[PATCH 3/3] drm/i915/hwmon: Block waiting for GuC reset to complete

Thu Apr 20 15:43:52 UTC 2023

On Thu, Apr 20, 2023 at 08:57:24AM +0100, Tvrtko Ursulin wrote:
> 
> On 19/04/2023 23:10, Dixit, Ashutosh wrote:
> > On Wed, 19 Apr 2023 06:21:27 -0700, Tvrtko Ursulin wrote:
> > > 
> > 
> > Hi Tvrtko,
> > 
> > > On 10/04/2023 23:35, Ashutosh Dixit wrote:
> > > > Instead of erroring out when GuC reset is in progress, block waiting for
> > > > GuC reset to complete which is a more reasonable uapi behavior.
> > > > 
> > > > v2: Avoid race between wake_up_all and waiting for wakeup (Rodrigo)
> > > > 
> > > > Signed-off-by: Ashutosh Dixit <ashutosh.dixit at intel.com>
> > > > ---
> > > >    drivers/gpu/drm/i915/i915_hwmon.c | 38 +++++++++++++++++++++++++++----
> > > >    1 file changed, 33 insertions(+), 5 deletions(-)
> > > > 
> > > > diff --git a/drivers/gpu/drm/i915/i915_hwmon.c b/drivers/gpu/drm/i915/i915_hwmon.c
> > > > index 9ab8971679fe3..8471a667dfc71 100644
> > > > --- a/drivers/gpu/drm/i915/i915_hwmon.c
> > > > +++ b/drivers/gpu/drm/i915/i915_hwmon.c
> > > > @@ -51,6 +51,7 @@ struct hwm_drvdata {
> > > > 	char name[12];
> > > > 	int gt_n;
> > > > 	bool reset_in_progress;
> > > > +	wait_queue_head_t waitq;
> > > >    };
> > > >      struct i915_hwmon {
> > > > @@ -395,16 +396,41 @@ hwm_power_max_read(struct hwm_drvdata *ddat, long *val)
> > > >    static int
> > > >    hwm_power_max_write(struct hwm_drvdata *ddat, long val)
> > > >    {
> > > > +#define GUC_RESET_TIMEOUT msecs_to_jiffies(2000)
> > > > +
> > > > +	int ret = 0, timeout = GUC_RESET_TIMEOUT;
> > > 
> > > Patch looks good to me
> > 
> > Great, thanks :)
> > 
> > > apart that I am not sure what is the purpose of the timeout? This is just
> > > the sysfs write path or has more callers?
> > 
> > It is just the sysfs path, but the sysfs is accessed also by the oneAPI
> > stack (Level 0). In the initial version I also didn't have the timeout
> > thinking that the app can send a signal to the blocked thread to unblock
> > it. I introduced the timeout after Rodrigo brought it up and I am now
> > thinking maybe it's better to have the timeout in the driver since the app
> > has no knowledge of how long GuC resets can take. But I can remove it if
> > you think it's not needed.
> 
> Maybe I am missing something but I don't get why we would need to provide a
> timeout facility in sysfs? If the library writes here to configure something
> it already has to expect a blocking write by the nature of a a write(2) and
> sysfs contract. It can take long for any reason so I hope we are not
> guaranteeing some latency number to someone? Or the concern is just about
> things getting stuck? In which case I think Ctrl-C is the answer because
> ETIME is not even listed as an errno for write(2).

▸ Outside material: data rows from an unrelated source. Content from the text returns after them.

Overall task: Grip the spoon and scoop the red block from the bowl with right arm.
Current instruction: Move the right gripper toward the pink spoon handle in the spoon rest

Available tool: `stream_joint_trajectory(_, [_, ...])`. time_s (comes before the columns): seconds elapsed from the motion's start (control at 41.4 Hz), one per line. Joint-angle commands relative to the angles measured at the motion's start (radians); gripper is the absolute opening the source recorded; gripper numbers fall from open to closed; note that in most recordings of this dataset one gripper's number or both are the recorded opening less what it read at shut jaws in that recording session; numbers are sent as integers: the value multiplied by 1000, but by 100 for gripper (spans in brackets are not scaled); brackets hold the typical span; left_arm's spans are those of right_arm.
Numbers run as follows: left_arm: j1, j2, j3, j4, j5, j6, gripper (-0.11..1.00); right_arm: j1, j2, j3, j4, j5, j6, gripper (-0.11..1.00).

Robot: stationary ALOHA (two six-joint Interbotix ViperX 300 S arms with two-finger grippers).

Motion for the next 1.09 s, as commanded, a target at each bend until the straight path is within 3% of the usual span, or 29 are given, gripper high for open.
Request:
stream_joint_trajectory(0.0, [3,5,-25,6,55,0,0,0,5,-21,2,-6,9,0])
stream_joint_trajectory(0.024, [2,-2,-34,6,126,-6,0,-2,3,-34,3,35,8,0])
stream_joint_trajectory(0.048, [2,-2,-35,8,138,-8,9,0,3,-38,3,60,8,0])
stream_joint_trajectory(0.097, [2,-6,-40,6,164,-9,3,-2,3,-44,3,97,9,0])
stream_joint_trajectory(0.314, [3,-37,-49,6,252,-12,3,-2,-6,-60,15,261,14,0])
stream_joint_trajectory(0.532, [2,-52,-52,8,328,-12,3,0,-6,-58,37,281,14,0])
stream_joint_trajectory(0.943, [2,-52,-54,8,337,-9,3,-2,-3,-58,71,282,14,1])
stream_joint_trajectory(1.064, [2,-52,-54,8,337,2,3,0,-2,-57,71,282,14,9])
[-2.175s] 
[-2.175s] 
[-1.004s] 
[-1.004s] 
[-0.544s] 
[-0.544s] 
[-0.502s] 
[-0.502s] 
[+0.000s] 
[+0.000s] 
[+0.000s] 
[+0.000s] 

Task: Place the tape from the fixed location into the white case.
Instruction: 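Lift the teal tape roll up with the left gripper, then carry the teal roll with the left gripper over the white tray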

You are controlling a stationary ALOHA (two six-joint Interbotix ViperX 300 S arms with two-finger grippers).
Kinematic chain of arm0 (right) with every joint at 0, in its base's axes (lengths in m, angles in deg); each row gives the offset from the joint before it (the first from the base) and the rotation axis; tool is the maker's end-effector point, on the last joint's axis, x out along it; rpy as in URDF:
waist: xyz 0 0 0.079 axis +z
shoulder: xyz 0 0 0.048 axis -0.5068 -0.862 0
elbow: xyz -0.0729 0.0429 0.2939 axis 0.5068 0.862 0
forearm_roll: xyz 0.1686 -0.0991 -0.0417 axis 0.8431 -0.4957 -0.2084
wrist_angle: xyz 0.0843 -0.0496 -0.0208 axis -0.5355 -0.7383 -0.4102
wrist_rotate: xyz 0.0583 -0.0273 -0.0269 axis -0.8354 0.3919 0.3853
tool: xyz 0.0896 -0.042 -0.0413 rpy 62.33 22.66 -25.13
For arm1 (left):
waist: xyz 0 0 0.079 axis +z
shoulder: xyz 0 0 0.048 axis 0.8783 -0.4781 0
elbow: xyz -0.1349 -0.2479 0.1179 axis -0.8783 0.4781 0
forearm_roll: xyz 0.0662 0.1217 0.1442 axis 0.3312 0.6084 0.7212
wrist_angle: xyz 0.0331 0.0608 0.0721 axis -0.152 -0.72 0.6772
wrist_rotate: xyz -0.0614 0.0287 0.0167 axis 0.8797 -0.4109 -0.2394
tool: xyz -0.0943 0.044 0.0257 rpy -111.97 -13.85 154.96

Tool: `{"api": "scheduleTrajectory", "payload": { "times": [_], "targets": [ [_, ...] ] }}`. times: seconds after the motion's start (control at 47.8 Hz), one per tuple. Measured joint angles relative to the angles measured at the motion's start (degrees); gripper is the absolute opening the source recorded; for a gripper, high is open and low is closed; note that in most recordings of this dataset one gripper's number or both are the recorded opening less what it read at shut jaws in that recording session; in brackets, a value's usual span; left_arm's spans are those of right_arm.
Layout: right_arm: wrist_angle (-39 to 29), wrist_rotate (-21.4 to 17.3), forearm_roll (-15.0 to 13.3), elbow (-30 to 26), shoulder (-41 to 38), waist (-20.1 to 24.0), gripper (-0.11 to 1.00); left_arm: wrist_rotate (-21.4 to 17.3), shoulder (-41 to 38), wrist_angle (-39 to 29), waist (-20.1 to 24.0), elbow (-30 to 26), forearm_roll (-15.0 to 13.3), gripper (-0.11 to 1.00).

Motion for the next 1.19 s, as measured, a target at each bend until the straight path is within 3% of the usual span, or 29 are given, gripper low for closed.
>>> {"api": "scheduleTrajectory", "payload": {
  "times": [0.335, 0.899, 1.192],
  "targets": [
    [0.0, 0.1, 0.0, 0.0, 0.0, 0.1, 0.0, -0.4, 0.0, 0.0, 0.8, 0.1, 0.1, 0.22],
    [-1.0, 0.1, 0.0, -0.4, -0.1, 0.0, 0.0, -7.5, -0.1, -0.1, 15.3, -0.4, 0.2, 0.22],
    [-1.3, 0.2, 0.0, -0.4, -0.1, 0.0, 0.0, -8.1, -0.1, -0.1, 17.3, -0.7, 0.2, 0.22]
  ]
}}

I suggested the timeout on the other version because of that race,
which is fixed now with this approach. It is probably better to remove
it now to avoid confusions. I'm sorry about that.

> 
> > > If the
> > > former perhaps it would be better to just use interruptible everything
> > > (mutex and sleep) and wait for as long as it takes or until user presses
> > > Ctrl-C?
> > 
> > Now we are not holding the mutexes for long, just long enough do register
> > rmw's. So not holding the mutex across GuC reset as we were
> > originally. Therefore I am thinking mutex_lock_interruptible is not needed?
> > The sleep is already interruptible (TASK_INTERRUPTIBLE).
> 
> Ah yes, you are right.
> 
> Regards,
> 
> Tvrtko
> 
> > Anyway please let me know if you think we need to change anything.
> > 
> > Thanks.
> > --
> > Ashutosh
> > 
> > > > 	struct i915_hwmon *hwmon = ddat->hwmon;
> > > > 	intel_wakeref_t wakeref;
> > > > -	int ret = 0;
> > > > +	DEFINE_WAIT(wait);
> > > > 	u32 nval;
> > > >    -	mutex_lock(&hwmon->hwmon_lock);
> > > > -	if (hwmon->ddat.reset_in_progress) {
> > > > -		ret = -EAGAIN;
> > > > -		goto unlock;
> > > > +	/* Block waiting for GuC reset to complete when needed */
> > > > +	for (;;) {
> > > > +		mutex_lock(&hwmon->hwmon_lock);
> > > > +
> > > > +		prepare_to_wait(&ddat->waitq, &wait, TASK_INTERRUPTIBLE);
> > > > +
> > > > +		if (!hwmon->ddat.reset_in_progress)
> > > > +			break;
> > > > +
> > > > +		if (signal_pending(current)) {
> > > > +			ret = -EINTR;
> > > > +			break;
> > > > +		}
> > > > +
> > > > +		if (!timeout) {
> > > > +			ret = -ETIME;
> > > > +			break;
> > > > +		}
> > > > +
> > > > +		mutex_unlock(&hwmon->hwmon_lock);
> > > > +
> > > > +		timeout = schedule_timeout(timeout);
> > > > 	}
> > > > +	finish_wait(&ddat->waitq, &wait);
> > > > +	if (ret)
> > > > +		goto unlock;
> > > > +
> > > > 	wakeref = intel_runtime_pm_get(ddat->uncore->rpm);
> > > > 		/* Disable PL1 limit and verify, because the limit cannot be
> > > > disabled on all platforms */
> > > > @@ -508,6 +534,7 @@ void i915_hwmon_power_max_restore(struct drm_i915_private *i915, bool old)
> > > > 	intel_uncore_rmw(hwmon->ddat.uncore, hwmon->rg.pkg_rapl_limit,
> > > > 			 PKG_PWR_LIM_1_EN, old ? PKG_PWR_LIM_1_EN : 0);
> > > > 	hwmon->ddat.reset_in_progress = false;
> > > > +	wake_up_all(&hwmon->ddat.waitq);
> > > > 		mutex_unlock(&hwmon->hwmon_lock);
> > > >    }
> > > > @@ -784,6 +811,7 @@ void i915_hwmon_register(struct drm_i915_private *i915)
> > > > 	ddat->uncore = &i915->uncore;
> > > > 	snprintf(ddat->name, sizeof(ddat->name), "i915");
> > > > 	ddat->gt_n = -1;
> > > > +	init_waitqueue_head(&ddat->waitq);
> > > > 		for_each_gt(gt, i915, i) {
> > > > 		ddat_gt = hwmon->ddat_gt + i;